You are 31 weeks pregnant or in your 32nd week of pregnancy (counting from the first day of your Last Menstrual Period).
Keep in mind that this information is approximate. Each pregnancy is different and growth rates vary. For variations and details, please talk to your doctor.
What’s happening to the baby?
- Baby's growth means that there not much room for her to move around. So while she may not be tumbling around, you will still be able to feel her movements.
- The joint in the skull is still pliable and there is still a gap in the skull joint. This makes it easier for the baby to exit easily via the birth canal during childbirth. That is why most babies born vaginally (as opposed to Caesarian birth) have the cone-shaped heads.
- The brain is growing rapidly. The brain's nerve cells and synapses (pathways between nerve cells) are being formed at a highly accelerated pace.
- Your baby is about 40 centimetres long (Crown to heel length) and weighs about 1.5 kilograms.
What’s happening to mom?
- You might start noticing less frequent and less forceful movements as the baby takes up a lot of room in the uterus and cannot do somersaults etc.
- Your uterus is now much higher than your belly button (approximately 5 inches) and you are still feeling uncomfortable with the growing baby pressing on your body organs. Feeling breathless and suffering from constipation, heartburn, frequent trips to the bathroom etc.? There is hope. Typically, in a couple of weeks or so (around week 34, or 35), the baby will “drop” or drop into head first position (ready for childbirth) in your pelvis. As the baby gets lower, it will help relieve many woes like breathlessness, heartburn etc.
- At your regular doctor visits, you will be screened for preclampsia or pregnancy induced high blood pressure. Some swelling is normal, but if you see unusually high swelling, call your doctor, it could be signs of preclampsia.
- By now, you are probably visiting your doctor about once every two weeks, in a routine pregnancy. If you have a high-risk pregnancy (have gestational diabetes, preclampsia etc.) it might be more often.
Checklist for mom
- Start learning about newborn baby care so that you can be ready when the baby comes. See Parentree's collection of baby articles.
- Discuss your maternity leave with your spouse and boss and plan your maternity leave (if you are working). In India, 3 months of paid maternity leave is mandatory by law and any more is left to the discretion of the employers. Some companies even have a provision for paternity leave. So have your spouse check about that as well, to ensure good care coverage for your baby.

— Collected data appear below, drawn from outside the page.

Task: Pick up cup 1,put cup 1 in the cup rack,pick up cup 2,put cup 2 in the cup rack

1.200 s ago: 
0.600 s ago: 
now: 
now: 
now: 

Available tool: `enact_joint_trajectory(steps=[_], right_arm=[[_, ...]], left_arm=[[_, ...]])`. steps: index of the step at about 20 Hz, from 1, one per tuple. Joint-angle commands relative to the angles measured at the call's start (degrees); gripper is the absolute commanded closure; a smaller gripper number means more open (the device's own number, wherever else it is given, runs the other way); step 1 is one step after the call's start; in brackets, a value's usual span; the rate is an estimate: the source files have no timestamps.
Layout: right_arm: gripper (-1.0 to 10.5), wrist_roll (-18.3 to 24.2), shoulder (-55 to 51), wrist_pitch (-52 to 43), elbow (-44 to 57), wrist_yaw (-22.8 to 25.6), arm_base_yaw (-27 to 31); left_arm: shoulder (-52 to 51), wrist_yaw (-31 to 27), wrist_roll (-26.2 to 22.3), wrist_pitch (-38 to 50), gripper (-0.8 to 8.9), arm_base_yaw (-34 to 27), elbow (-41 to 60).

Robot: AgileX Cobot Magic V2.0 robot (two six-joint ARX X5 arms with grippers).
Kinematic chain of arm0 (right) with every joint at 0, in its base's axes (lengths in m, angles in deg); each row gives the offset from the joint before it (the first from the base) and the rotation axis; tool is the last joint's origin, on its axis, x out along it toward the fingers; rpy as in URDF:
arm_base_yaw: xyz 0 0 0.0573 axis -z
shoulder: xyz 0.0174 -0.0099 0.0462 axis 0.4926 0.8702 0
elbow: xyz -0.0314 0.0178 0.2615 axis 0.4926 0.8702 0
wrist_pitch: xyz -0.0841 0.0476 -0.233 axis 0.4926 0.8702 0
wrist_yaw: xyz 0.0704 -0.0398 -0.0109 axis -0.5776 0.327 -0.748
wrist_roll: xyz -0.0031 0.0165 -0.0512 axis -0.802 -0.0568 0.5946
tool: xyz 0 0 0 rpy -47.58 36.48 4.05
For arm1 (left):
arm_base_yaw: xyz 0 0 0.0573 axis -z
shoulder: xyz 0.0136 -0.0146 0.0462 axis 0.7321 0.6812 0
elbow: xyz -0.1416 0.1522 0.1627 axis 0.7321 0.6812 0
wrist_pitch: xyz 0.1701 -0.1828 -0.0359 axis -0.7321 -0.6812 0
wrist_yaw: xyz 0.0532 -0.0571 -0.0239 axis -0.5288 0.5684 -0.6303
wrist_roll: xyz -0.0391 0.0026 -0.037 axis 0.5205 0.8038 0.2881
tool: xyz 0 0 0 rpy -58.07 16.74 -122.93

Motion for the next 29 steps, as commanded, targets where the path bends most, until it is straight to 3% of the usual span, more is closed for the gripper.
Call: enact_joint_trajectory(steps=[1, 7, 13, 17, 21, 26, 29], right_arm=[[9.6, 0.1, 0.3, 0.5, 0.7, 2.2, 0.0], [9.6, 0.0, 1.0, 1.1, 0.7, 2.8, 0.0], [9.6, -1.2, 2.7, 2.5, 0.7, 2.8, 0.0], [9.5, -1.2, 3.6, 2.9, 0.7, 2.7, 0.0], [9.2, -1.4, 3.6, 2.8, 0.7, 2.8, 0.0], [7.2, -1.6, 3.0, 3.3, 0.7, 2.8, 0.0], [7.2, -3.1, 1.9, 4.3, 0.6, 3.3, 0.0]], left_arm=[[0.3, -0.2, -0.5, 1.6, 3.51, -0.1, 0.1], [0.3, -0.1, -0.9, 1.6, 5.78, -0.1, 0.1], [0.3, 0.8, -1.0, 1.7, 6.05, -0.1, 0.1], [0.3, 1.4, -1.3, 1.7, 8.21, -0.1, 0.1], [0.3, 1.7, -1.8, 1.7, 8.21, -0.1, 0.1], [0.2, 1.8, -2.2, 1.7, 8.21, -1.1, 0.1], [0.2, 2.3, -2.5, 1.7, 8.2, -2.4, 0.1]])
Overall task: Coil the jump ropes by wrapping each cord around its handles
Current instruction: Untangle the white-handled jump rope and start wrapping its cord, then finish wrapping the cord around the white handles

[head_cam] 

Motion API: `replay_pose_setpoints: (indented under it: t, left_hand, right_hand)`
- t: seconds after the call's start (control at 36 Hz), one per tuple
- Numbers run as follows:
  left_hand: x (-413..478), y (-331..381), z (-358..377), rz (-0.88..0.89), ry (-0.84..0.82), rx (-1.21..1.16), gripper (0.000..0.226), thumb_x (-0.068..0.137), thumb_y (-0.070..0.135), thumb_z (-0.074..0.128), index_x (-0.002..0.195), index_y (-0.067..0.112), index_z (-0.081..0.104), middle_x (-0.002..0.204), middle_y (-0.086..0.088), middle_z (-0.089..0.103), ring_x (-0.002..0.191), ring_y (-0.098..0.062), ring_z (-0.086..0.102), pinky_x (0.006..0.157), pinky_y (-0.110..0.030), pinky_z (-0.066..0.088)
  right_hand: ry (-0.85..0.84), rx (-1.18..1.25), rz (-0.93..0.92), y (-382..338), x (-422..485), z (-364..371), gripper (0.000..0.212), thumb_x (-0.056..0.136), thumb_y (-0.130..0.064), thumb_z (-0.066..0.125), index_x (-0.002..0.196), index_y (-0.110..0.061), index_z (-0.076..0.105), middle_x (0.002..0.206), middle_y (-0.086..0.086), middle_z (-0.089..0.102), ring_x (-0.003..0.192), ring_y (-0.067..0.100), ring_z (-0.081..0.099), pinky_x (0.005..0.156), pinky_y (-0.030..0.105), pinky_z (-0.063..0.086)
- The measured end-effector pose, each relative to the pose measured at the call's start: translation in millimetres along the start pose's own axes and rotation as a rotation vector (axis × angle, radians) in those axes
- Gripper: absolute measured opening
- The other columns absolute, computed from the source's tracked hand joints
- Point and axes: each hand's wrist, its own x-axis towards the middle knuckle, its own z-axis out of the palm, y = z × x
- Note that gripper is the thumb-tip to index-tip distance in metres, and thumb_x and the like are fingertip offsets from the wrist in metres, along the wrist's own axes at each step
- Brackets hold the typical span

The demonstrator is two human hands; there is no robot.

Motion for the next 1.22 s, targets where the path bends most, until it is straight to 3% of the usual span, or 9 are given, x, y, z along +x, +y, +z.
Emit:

- If you have not already, start looking for a paediatrician for your baby. Get a shortlist by talking to your friends, even your gynaecologist and Parentree parents in your area. Then start interviewing paediatricians. Check out our article on selecting a paediatrician.
- Schedule or go for your childbirth classes if you have not already. You need to have completed taking these classes by your 37th week. Make sure you take your spouse or labour support person (your mother, friend or other person who is close to you). Childbirth classes can provide useful information on
- Labour process, childbirth and pain relief options
- Teach you breathing exercises and other tips to make labour and childbirth easier
- Breastfeeding basics
- Even basic newborn care
- Read Parentree articles on preparing for childbirth, breastfeeding tips, common questions about breastfeeding.
- Especially learn about signs of labour in “How to know that you are in labour?”
Ideas for dad
- Along with your wife, start learning about newborn baby care (In Parentree's collection of baby articles) so that you can be ready when the baby comes.
- Find out about paternity leave from your company. Central government employees get one month of paid paternity leave. But for private companies, paternity leave is left to the discretion of the company. Discuss maternity and paternity leave with your spouse and ensure good care coverage for your baby.
- You might be feeling anxious and overwhelmed. Do your bit to educate yourself on pregnancy, childbirth and babycare; planning and organising baby shopping and the house. Prioritise well. And after a certain point, do not fret and go with the flow.